In question 1493 tabled in the National assembly for written reply, I pointedly asked the Minister of Energy “whether any carbon sinks were being created parallel with the building of the Kusile and Medupi coal-fired power stations to help offset their future carbon emissions in order that South Africa met its carbon emission commitments in terms of the Kyoto Protocol”.
The Minister unashamedly deflected the question from her department to Eskom and indicated that Eskom had not created any new carbon sinks. She simply ignored her constitutional responsibility. This is shocking but not unexpected.
The creation of carbon sinks is a moral as well as an economic necessity. Worldwide, natural disasters of enormous magnitude are wreaking havoc because of human activity. Climate change is an observable phenomenon and its impact on life, all life, is already alarming.
Left unchecked, the consequences for humanity will be just too nightmarish to contemplate. Any responsible government will have ensured without any prompting that new emissions by power stations such as the Kusile and Medupi coal-fired power stations will be adequately sequestrated by new carbon sinks equal to the problem that is soon to arise.
The creation of carbon sinks has economic value also. To begin with, people in many poverty stricken rural areas will have sustainable jobs establishing, maintaining and expanding big carbon sinks. Sustainable harvesting in future years from the plant life that is being established will add to the appeal of such projects. If degraded areas are being targeted for reclamation purposes through the establishment of carbon sinks, double benefits will accrue and adjoining areas will benefit in numerous ways, not least of them being water conservation.
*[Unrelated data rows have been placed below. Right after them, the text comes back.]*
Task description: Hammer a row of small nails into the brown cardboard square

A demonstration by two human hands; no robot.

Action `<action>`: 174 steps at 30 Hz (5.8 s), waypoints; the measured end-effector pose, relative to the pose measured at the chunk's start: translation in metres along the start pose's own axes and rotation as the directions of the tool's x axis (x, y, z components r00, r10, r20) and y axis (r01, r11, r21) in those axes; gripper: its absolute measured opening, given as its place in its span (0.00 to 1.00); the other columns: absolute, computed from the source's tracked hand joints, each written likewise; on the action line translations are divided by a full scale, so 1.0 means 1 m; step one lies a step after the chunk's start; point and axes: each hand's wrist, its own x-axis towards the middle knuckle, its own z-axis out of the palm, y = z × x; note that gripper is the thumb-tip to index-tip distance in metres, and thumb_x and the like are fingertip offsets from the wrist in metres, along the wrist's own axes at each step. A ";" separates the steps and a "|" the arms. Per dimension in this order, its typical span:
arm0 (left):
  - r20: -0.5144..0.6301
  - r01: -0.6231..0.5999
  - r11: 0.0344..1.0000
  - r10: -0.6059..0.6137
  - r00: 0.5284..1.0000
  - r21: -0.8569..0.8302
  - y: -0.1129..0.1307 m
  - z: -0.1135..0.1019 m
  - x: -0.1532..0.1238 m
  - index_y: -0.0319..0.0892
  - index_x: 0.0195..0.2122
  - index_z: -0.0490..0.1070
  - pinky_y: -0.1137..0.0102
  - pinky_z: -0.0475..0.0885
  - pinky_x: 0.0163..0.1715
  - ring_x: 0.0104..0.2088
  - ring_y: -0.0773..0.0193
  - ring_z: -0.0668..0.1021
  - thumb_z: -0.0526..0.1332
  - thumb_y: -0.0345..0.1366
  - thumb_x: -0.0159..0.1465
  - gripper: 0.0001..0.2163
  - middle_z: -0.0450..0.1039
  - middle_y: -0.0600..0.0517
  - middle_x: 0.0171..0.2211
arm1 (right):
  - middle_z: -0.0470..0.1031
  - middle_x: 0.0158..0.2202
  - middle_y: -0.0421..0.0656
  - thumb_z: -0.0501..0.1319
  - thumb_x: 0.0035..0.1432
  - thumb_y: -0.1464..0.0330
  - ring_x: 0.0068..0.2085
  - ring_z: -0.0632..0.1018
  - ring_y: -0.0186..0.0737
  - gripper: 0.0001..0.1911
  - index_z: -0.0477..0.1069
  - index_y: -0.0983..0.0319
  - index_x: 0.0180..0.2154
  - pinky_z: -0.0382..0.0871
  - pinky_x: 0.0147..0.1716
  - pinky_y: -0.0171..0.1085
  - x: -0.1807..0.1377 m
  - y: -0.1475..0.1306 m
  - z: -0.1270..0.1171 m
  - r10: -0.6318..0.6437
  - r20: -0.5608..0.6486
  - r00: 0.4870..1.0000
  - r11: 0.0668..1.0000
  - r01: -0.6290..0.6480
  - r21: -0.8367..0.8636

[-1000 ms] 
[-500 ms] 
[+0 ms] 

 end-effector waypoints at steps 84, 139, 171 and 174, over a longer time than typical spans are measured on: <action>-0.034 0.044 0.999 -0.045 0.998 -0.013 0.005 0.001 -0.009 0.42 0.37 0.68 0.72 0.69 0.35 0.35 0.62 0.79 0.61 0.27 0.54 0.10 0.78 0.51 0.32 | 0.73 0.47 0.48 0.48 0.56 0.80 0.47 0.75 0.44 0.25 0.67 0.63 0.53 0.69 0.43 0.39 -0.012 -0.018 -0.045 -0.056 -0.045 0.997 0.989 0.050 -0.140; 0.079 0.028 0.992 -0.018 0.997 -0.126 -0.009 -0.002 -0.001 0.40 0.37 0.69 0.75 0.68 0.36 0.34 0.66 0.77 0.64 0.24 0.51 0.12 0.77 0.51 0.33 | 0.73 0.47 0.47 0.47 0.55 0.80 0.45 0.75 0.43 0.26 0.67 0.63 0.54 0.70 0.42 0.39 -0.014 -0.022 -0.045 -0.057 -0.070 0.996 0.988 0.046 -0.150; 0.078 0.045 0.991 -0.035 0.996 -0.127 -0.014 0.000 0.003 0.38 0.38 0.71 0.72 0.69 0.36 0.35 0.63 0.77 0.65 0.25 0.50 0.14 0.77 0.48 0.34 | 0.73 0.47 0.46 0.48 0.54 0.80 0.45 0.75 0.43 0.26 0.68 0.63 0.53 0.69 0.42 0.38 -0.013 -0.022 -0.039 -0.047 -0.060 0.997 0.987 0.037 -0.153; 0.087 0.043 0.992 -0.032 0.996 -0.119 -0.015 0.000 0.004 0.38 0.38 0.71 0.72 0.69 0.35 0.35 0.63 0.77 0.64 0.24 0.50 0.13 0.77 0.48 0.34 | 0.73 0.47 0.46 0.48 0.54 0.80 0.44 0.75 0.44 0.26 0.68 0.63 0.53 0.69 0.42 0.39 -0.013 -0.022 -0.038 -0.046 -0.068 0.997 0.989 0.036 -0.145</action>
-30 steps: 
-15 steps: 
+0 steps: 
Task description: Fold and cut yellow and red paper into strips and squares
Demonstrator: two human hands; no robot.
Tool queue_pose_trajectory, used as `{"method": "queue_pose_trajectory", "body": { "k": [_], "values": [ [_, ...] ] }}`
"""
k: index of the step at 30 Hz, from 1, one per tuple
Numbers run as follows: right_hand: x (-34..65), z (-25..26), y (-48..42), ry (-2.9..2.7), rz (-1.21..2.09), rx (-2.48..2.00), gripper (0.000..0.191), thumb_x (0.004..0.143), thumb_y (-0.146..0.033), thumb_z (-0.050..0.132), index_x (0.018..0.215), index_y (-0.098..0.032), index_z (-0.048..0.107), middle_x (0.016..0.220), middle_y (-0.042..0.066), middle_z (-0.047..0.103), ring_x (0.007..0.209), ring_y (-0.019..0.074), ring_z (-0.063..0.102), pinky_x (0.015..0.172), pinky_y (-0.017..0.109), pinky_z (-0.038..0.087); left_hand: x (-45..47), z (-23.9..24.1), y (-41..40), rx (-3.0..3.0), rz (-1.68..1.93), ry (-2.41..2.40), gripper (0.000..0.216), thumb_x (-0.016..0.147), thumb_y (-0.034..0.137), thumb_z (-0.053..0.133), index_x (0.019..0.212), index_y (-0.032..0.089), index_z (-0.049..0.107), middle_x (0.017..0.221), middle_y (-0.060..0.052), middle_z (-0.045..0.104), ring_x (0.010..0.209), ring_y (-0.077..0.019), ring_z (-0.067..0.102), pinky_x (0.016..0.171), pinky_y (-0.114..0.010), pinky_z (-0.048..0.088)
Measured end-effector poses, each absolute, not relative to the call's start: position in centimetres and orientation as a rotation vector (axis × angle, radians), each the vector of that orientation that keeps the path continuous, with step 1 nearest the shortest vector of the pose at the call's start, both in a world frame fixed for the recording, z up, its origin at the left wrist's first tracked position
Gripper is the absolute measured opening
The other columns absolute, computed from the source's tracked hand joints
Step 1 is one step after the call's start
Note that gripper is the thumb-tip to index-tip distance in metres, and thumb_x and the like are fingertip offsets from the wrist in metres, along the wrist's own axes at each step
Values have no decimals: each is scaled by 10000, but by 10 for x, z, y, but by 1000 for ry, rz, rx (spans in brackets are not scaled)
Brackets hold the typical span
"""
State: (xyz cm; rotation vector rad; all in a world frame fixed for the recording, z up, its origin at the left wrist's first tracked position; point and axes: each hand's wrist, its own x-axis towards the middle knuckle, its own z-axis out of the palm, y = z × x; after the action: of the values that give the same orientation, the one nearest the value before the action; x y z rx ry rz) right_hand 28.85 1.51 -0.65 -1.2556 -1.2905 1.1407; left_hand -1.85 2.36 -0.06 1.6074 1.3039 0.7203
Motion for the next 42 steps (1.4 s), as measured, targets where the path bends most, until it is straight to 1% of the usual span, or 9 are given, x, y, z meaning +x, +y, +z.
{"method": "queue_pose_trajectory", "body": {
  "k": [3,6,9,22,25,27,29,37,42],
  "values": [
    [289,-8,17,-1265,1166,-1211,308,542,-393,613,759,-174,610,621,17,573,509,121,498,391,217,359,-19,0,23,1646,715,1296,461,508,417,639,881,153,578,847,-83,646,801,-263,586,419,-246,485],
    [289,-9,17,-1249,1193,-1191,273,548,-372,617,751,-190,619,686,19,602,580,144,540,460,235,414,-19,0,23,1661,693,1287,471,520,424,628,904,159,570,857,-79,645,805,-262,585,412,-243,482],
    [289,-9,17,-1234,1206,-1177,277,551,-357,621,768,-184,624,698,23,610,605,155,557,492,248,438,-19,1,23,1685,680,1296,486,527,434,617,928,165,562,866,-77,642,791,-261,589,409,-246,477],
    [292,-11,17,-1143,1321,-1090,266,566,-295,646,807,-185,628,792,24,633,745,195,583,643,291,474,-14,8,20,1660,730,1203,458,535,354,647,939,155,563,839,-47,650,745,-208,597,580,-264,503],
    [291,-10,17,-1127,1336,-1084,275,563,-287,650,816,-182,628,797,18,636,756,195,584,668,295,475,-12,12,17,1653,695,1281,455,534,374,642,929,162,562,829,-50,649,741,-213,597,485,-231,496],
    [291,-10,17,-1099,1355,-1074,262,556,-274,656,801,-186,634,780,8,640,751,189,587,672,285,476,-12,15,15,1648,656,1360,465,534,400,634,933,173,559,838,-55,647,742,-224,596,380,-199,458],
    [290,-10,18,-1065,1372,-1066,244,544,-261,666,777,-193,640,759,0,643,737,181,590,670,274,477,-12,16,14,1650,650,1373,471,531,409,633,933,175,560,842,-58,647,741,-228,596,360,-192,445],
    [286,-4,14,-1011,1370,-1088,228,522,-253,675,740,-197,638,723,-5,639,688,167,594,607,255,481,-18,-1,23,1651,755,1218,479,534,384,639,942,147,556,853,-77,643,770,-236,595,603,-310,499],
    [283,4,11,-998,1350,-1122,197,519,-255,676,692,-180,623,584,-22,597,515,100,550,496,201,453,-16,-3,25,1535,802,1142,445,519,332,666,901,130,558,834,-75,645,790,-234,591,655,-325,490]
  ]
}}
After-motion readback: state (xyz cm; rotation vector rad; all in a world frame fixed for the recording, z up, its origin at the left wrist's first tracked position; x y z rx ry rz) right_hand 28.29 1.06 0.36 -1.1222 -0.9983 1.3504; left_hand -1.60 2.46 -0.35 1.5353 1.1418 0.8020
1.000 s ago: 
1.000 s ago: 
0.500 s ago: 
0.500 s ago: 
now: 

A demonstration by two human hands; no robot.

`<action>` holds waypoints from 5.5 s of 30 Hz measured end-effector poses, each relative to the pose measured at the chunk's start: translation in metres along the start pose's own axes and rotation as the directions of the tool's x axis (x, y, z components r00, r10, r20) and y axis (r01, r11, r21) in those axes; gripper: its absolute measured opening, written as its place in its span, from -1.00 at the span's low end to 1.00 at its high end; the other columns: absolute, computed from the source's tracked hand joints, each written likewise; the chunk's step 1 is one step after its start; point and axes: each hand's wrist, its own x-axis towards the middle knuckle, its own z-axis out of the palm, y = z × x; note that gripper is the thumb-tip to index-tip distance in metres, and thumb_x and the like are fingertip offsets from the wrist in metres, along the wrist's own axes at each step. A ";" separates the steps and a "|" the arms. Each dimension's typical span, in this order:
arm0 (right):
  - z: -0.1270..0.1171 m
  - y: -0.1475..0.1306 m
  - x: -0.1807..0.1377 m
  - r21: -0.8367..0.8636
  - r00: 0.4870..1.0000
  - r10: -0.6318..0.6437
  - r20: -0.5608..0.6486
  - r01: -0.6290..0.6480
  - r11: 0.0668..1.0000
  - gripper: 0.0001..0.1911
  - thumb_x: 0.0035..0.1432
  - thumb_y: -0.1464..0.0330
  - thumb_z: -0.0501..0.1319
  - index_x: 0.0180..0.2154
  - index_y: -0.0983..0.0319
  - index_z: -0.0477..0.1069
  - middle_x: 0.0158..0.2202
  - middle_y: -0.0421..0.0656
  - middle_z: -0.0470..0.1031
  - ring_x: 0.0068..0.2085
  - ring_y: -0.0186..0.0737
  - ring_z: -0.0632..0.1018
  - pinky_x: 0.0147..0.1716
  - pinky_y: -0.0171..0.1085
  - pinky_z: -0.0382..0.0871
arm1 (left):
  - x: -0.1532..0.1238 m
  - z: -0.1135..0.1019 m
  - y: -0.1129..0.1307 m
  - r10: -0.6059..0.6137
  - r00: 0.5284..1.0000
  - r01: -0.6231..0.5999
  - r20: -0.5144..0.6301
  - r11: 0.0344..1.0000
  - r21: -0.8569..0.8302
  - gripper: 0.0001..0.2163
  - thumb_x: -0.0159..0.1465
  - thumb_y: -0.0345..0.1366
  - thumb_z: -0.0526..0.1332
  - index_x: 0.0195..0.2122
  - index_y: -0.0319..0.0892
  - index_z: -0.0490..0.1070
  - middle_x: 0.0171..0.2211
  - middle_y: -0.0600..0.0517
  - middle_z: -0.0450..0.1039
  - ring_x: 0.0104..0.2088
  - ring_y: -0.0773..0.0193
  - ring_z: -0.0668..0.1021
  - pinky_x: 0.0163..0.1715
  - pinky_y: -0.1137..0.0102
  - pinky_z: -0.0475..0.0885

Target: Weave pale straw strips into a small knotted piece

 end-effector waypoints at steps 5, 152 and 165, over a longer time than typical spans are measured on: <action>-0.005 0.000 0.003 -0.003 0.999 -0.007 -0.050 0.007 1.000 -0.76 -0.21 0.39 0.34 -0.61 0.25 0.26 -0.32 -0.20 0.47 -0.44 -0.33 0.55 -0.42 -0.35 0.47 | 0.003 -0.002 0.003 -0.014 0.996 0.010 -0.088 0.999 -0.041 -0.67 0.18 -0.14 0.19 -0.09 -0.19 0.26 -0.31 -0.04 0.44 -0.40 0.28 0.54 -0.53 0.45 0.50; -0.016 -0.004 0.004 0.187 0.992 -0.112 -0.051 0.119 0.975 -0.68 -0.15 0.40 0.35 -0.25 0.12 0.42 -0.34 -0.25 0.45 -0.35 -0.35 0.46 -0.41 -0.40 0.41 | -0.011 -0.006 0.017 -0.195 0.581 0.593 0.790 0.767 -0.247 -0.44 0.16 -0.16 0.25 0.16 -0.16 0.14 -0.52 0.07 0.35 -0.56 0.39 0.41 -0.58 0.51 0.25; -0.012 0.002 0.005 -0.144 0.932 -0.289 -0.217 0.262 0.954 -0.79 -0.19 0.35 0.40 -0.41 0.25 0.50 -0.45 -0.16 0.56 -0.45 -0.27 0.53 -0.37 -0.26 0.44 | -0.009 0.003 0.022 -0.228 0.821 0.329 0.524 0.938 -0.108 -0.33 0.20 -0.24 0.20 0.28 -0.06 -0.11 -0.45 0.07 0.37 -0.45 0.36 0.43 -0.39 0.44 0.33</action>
COPE believes that all planning must factor in sustainability and environmental good practices. What the left hand does to damage the environment the right hand must rectify in equal measure and parallel time.
Government and Eskom are grossly remiss and inconsiderate in failing to establish carbon sinks. Citizens of our country who wish to mitigate the fury of nature, which is becoming increasingly incensed by human misconduct towards the environment, must clamour for greater environmental sensitivity and commitment. They must do so both for themselves as well as for their progeny.
Once again we have another Minister in government who is failing to uphold the Constitution seeing that section 24(b)(iii) stipulates that “everyone has the right to have the environment protected for the benefit of present and future generations, through reasonable legislative and other measures that secure ecologically sustainable development and use of natural resources while promoting justifiable economic and social development”.
My response to the Minister’s reply is that she blatantly avoided answering the question and that she should account to the country for overlooking her constitutional obligation.